The advantages of EBUS are that it is minimally invasive, associated with low risk, and can be done as an outpatient procedure. Use of EBUS may also reduce the need for surgical staging. The disadvantages are that only limited areas are amenable to biopsy, and it requires special equipment and technical expertise (both endoscopes and cytopathologist), which are not available at all institutions.
This is a surgical procedure requiring general anaesthesia. Incision is made just above the manubrium, and a mediastinoscope is passed along the pretracheal plane into the mediastinum. The high (station 2) and low (station 4) paratracheal lymph nodes, as well as the subcarinal lymph nodes (station 7) can be sampled. It is generally used for diagnosis and staging of lung cancer and lymphoma.
Mediastinoscopy has a high diagnostic yield. It is associated with low risk and usually done as an outpatient procedure. The risk of major complications, such as great vessel injury, is extremely low.
Typically used for masses of the anterior mediastinum or within the aortopulmonary window. A small transverse parasternal incision allows excellent exposure and has a high diagnostic yield. It is an invasive procedure requiring general anaesthesia and may require tube thoracostomy if the pleural space is violated.
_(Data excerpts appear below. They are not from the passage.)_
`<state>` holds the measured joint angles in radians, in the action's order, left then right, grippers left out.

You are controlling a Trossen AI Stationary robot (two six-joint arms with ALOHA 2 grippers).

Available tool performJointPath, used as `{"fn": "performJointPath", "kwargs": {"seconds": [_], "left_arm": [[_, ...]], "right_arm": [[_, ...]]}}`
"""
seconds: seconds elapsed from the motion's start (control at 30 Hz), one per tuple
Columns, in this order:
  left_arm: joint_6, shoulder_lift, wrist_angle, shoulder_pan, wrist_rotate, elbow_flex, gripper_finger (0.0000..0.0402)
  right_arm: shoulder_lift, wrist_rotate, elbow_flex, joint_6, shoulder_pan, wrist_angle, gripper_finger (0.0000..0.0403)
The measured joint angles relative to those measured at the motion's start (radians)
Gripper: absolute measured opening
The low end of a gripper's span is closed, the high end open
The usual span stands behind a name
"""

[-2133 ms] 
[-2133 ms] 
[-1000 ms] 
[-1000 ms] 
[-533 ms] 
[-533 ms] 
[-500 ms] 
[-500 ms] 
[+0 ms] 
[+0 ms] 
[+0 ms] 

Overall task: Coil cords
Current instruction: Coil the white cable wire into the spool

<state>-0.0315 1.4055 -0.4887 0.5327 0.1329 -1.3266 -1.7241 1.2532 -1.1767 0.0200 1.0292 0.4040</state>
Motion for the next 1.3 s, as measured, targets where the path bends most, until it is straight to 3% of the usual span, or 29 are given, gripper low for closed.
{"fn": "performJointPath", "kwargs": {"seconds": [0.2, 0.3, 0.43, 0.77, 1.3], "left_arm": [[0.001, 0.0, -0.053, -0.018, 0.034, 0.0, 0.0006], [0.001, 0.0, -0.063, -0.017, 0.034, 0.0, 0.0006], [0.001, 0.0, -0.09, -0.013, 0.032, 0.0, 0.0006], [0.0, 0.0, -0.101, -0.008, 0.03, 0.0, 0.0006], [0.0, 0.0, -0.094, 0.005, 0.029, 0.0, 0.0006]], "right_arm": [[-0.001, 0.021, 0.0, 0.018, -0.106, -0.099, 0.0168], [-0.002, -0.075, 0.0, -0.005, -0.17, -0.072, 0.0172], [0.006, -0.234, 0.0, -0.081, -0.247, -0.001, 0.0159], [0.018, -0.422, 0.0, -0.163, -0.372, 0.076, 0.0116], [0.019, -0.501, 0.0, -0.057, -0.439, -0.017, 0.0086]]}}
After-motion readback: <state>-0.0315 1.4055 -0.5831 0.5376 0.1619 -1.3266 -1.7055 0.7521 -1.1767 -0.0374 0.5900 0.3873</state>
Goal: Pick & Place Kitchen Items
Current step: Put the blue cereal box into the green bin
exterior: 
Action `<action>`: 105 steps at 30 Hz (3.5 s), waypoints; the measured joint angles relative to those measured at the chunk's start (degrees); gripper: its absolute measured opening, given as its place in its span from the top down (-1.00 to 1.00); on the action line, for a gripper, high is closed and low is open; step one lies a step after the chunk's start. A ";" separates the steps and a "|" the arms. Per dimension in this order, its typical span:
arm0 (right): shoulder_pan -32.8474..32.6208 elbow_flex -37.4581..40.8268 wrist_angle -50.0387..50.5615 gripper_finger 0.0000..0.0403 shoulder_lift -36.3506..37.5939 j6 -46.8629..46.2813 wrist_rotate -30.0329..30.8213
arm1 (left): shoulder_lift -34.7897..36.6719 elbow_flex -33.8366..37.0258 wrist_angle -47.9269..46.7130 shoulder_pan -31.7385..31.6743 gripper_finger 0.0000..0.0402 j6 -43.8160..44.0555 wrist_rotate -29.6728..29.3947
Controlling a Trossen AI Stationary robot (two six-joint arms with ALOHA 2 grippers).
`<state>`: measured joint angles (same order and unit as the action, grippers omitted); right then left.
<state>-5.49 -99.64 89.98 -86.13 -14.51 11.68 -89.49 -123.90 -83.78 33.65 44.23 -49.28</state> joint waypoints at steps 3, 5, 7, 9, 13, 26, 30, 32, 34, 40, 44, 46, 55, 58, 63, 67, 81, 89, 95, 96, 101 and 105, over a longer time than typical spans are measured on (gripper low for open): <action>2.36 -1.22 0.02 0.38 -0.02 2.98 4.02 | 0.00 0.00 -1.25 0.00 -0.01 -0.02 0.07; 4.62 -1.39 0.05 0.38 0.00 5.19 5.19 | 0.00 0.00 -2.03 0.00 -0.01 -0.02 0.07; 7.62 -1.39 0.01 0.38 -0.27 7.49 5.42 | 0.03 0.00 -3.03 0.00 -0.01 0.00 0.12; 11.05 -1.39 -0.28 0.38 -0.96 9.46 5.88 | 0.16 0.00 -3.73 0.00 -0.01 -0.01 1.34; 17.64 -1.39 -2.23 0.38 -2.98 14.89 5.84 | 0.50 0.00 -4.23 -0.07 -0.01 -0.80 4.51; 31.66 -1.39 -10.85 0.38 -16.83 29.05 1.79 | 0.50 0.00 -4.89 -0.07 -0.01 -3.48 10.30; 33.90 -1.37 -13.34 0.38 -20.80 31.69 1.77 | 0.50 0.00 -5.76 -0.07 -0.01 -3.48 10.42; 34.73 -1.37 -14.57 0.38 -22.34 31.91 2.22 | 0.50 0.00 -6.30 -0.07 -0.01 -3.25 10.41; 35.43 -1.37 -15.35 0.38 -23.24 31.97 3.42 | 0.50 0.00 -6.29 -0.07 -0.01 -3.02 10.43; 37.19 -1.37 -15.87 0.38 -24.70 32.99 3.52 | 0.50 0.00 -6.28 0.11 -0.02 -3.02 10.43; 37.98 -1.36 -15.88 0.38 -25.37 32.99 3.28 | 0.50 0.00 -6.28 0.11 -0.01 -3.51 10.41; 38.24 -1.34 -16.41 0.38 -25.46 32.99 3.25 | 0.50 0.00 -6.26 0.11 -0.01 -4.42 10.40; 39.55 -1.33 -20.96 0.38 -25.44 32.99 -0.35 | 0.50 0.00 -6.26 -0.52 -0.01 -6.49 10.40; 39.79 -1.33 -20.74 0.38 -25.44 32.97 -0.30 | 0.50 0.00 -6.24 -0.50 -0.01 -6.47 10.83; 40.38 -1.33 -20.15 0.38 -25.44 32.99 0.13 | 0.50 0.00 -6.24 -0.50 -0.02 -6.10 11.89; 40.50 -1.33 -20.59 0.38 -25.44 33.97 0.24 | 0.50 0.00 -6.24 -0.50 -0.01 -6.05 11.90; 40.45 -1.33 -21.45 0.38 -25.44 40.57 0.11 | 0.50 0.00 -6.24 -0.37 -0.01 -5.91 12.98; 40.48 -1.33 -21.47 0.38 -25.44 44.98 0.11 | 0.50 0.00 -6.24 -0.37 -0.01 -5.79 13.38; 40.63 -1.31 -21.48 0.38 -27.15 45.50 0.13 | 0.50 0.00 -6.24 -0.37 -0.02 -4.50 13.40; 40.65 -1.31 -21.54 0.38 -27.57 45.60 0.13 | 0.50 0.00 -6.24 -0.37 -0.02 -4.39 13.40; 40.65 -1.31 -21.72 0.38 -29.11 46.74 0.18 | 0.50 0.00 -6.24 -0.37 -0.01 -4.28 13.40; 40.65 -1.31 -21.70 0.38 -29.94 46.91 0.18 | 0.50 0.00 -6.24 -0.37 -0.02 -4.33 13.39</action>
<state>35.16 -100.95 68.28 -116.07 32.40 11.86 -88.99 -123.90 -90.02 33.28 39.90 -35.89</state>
Video-assisted thoracoscopic surgery (VATS), a minimally invasive surgical technique, is a valuable tool in the diagnosis and management of mediastinal masses. Almost all traditionally open procedures can be performed via VATS, including thymectomy, duplication cyst excision, pericardial cyst excision, and posterior mediastinal mass resection. It allows excellent exposure of all compartments of the mediastinum for diagnostic biopsy or therapeutic excision. VATS also permits the accurate determination of local invasion or intrapleural metastatic spread. VATS requires general anaesthesia and hospitalisation.
Sternotomy or thoracotomy
Sternotomy gives excellent exposure to the anterior mediastinum, and thoracotomy gives excellent exposure to the middle and posterior mediastinum. Sternotomy or thoracotomy is useful when excision of large lesions (>5 to 7 cm) are required.
Bone marrow biopsy
Indicated if clinical features are suggestive of an underlying haematological malignancy such as lymphoma or acute or chronic lymphocytic leukaemia.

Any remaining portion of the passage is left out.